Eating Noodles at Midnight
Image: Soba via Shutterstock
In Japan, buckwheat soba noodles are an important part of the Japanese New Year celebrations. The long noodles symbolize long life, and you should take care to eat them without breaking the noodles. Buddhist monks also eat a type of crunchy noodles at midnight on New Year's Eve, and in Buddhist temples bells are rung 108 times.
Image: Linzer cookies via Shutterstock
Foods like doughnuts or bagels that are shaped like rings are thought by some people to represent the year coming full circle, and bring luck. An example of this type of lucky food is the Linzer Torte Cookies eaten in many Eastern European countries.
Image: Grapes via Shutterstock
In Spain, Portugal, Mexico, Cuba, Ecuador and Peru, it is often traditional to eat 12 grapes at the stroke of midnight, one for each month in the coming year. Some people say the name of the month as they eat each grape, and if that grape is sweet, it will be a good month.

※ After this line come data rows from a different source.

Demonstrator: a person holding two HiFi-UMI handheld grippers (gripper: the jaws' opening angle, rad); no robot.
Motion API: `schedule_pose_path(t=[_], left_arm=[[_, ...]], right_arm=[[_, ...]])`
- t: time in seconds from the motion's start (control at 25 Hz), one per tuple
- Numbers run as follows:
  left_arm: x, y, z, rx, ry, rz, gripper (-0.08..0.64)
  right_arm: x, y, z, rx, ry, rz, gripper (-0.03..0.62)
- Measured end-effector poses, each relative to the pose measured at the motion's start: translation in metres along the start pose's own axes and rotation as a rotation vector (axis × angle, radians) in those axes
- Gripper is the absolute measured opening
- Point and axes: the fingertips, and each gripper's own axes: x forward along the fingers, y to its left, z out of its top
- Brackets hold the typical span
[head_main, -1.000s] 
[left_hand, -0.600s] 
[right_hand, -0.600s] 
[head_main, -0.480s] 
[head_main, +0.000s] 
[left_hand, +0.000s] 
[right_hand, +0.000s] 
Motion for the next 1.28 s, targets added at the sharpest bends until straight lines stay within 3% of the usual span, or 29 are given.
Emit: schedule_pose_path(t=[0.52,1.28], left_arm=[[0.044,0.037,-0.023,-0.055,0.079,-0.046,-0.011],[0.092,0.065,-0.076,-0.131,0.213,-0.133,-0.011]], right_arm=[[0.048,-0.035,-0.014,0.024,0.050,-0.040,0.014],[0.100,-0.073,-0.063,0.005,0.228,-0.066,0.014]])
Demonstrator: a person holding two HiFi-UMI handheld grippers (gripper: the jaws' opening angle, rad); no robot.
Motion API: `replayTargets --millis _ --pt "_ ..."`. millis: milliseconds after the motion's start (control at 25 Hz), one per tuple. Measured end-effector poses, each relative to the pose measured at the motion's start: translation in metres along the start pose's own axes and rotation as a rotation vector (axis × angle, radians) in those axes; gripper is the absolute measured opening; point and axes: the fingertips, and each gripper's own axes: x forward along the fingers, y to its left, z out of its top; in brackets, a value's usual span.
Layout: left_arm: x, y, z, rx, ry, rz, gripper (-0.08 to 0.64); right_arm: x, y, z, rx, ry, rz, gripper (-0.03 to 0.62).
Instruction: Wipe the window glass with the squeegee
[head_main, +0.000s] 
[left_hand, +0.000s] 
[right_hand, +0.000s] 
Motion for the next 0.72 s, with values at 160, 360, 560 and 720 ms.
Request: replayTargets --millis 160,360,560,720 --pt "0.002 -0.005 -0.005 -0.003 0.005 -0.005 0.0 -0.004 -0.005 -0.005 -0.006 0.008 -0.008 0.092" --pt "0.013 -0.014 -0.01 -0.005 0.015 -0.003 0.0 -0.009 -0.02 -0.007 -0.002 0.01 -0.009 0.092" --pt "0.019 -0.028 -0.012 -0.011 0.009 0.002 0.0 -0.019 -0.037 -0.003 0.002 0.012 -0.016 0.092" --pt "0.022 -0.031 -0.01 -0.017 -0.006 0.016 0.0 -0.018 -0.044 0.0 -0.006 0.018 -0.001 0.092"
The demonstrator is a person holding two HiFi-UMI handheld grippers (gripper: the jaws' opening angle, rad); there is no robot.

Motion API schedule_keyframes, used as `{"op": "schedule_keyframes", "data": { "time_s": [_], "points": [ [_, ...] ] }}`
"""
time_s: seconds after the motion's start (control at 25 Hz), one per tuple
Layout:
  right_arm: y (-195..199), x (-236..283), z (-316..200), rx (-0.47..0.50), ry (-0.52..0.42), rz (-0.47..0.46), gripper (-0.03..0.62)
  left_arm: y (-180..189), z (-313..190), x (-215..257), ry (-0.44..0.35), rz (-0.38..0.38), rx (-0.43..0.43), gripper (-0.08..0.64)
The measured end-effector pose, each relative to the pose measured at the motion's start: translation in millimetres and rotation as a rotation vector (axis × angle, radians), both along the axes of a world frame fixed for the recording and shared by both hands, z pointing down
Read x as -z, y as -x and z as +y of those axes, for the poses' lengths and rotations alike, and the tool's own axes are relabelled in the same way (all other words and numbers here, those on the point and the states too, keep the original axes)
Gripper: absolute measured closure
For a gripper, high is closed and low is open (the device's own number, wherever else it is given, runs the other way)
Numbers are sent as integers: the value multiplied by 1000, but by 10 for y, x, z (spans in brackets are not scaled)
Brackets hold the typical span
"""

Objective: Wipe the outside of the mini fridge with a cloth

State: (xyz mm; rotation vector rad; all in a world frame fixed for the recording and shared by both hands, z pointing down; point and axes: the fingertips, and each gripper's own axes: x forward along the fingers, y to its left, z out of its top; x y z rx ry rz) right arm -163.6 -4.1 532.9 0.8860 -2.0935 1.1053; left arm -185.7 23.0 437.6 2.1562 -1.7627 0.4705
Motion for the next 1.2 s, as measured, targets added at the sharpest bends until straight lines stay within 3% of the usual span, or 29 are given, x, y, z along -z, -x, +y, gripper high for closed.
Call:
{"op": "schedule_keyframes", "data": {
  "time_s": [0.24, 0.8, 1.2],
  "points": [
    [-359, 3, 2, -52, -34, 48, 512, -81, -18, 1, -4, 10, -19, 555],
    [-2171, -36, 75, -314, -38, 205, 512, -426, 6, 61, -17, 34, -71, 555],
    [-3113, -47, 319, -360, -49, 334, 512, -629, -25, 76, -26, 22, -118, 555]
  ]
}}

How Do Food Bloggers Celebrate the New Year?
Image: Black-Eyed Pea Soup courtesy of Kalyn's Kitchen
Maki from Just Hungry remembers New Year's Eve Feasts in Japan. Black-eyed peas are essential for Lisa from Homesick Texan. The Joy of Soup makes Lucky Bean Soup for New Year's Eve. Love and Cooking makes New Year's Lentil Soup. In Paris, Ms. Glaze will be sharing a New Year's Eve menu, starting with Gateau Chocolat. It's no surprise that Alison from Sushi Day always has Sushi on New Years. At Tezcape - An Escape to Food, Tigerfish thinks of abundance in the new year when she prepares Fried Fish in Soy Sauce and Ginger.